Spam: via John Graham-Cumming’s
excellent anti-spam newsletter this month, comes a very cool animation of the
dbacl Bayesian anti-spam filter being
trained to classify a mail corpus. Here’s the animation:

And Laird’s explanation:
dbacl computes two scores for each document, a ham score and a spam
score. Technically, each score is a kind of distance, and the best
category for a document is the lowest scoring one. One way to define
the spamminess is to take the numerical difference of these scores.
Each point in the picture is one document, with the ham score on the
x-axis and the spam score on the y-axis. If a point falls on the
diagonal y=x, then its scores are identical and both categories are
equally likely. If the point is below the diagonal, then the
classifier must mark it as spam, and above the diagonal it marks it
as ham.
The points are colour coded. When a document is learned we draw a
square (blue for ham, red for spam). The picture shows the current
scores of both the training documents, and the as yet unknown
documents in the
SA corpus. The unknown documents are either cyan
(we know it’s ham but the classifier doesn’t), magenta (spam), or
black. Black means that at the current state of learning, the
document would be misclassified, because it falls on the wrong side
of the diagonal. We don’t distinguish the types of errors. Only we
know the point is black, the classifier doesn’t.
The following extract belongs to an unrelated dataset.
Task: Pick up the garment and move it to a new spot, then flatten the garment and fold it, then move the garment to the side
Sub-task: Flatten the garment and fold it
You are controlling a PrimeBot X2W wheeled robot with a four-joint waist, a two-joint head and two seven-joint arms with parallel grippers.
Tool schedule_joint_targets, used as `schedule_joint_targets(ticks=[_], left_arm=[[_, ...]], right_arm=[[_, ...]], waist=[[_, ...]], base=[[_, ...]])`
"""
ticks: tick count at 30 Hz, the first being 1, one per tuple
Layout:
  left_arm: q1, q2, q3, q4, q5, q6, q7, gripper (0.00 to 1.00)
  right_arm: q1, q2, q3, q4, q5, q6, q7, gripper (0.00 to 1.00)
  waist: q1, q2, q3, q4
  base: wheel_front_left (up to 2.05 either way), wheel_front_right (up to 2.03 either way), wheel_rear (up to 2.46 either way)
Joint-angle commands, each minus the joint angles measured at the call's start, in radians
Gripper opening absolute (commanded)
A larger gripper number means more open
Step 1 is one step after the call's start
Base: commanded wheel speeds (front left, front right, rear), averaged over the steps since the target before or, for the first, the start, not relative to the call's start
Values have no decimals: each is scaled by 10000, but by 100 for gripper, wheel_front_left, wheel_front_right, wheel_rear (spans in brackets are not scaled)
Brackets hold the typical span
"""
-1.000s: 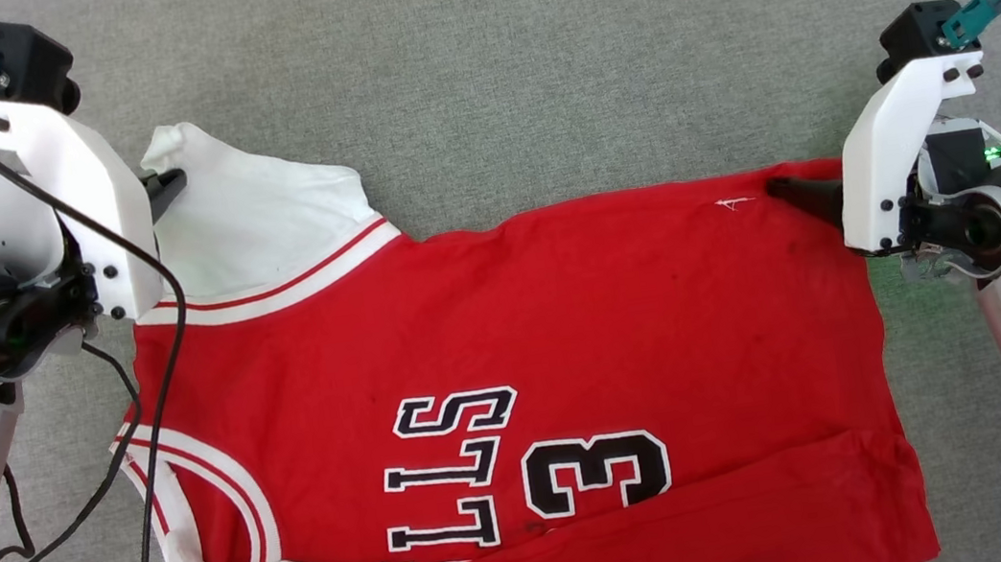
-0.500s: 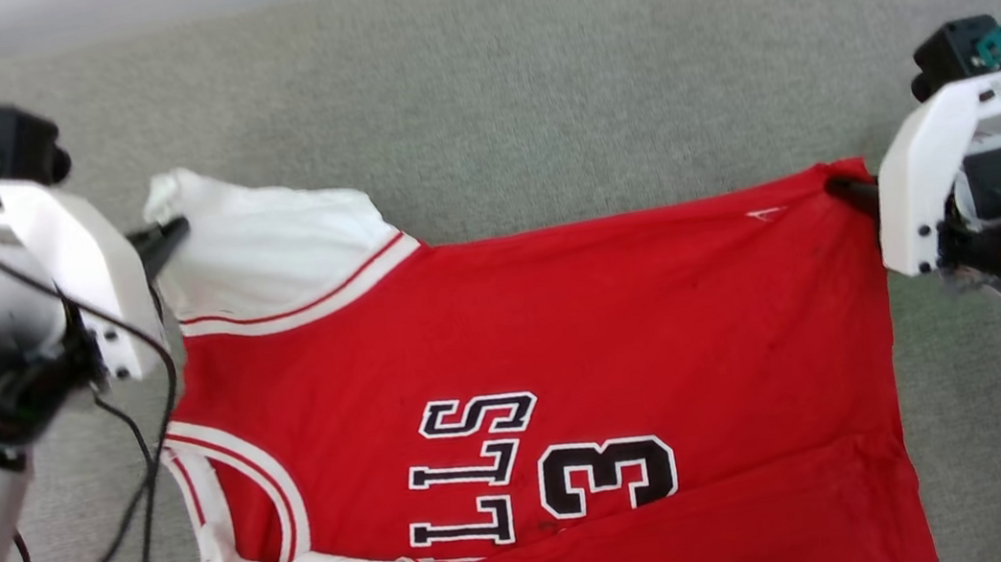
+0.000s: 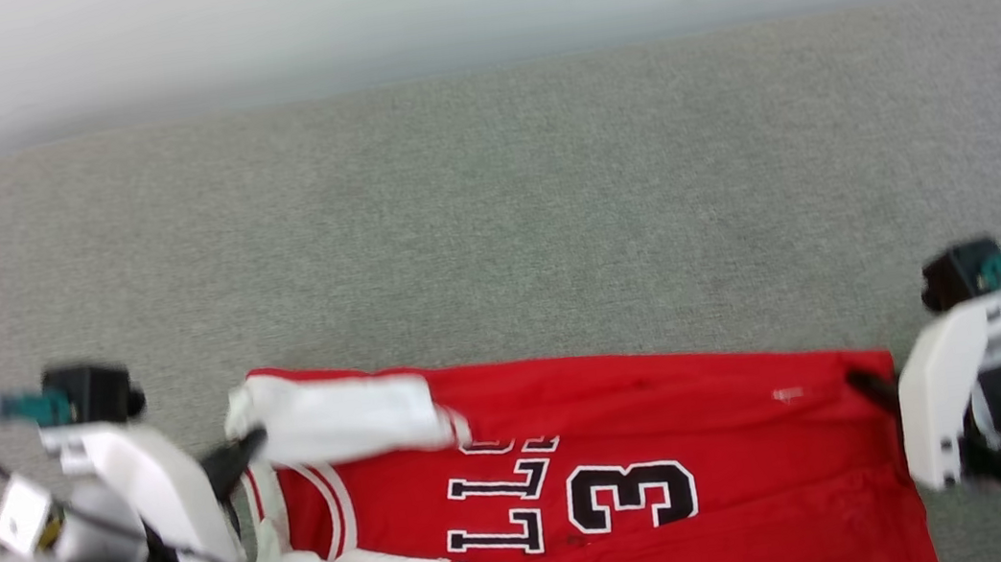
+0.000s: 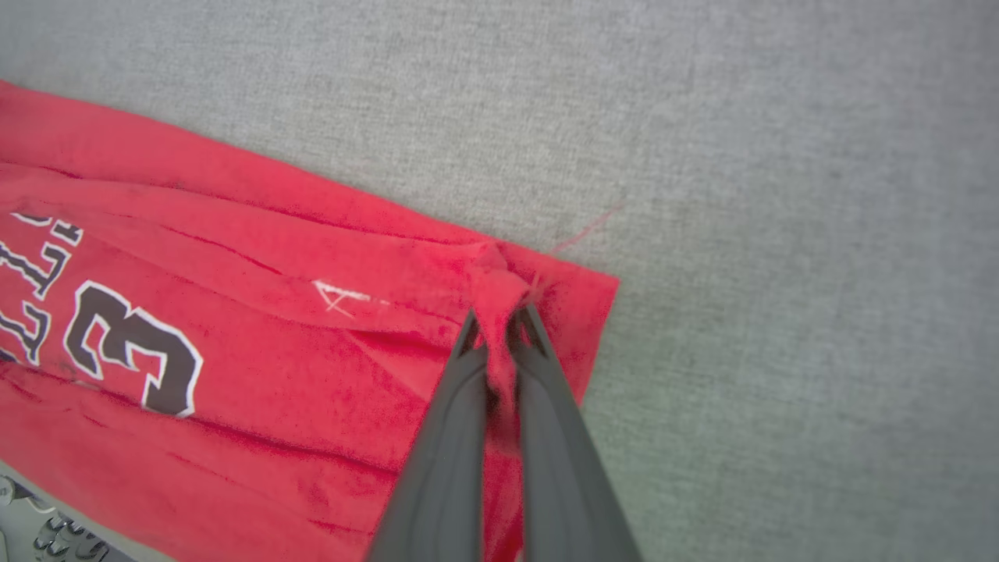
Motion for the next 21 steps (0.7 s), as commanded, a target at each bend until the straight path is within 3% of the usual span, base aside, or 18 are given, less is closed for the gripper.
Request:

At time zero, when nothing has been learned, all the points are on
the diagonal, because the two categories are symmetric.
Over time, the points move because the classifier’s probabilities
change a little every time training occurs, and the clouds of points
give an overall picture of what dbacl thinks of the unknown
points. Of course, the more documents are learned, the fewer unknown
points are left.
This is an excellent visualisation of the process, and demonstrates
nicely what happens when you train a Bayesian spam-filter. You
can clearly see the ‘unsure’ classifications becoming more reliable
as the training corpus size increases. Very nice work!
It’s interesting to note the effects of an unbalanced corpus early on; a
lot of spam training and little ham training results in a noticeable bias
towards the classifier returning a spam classification.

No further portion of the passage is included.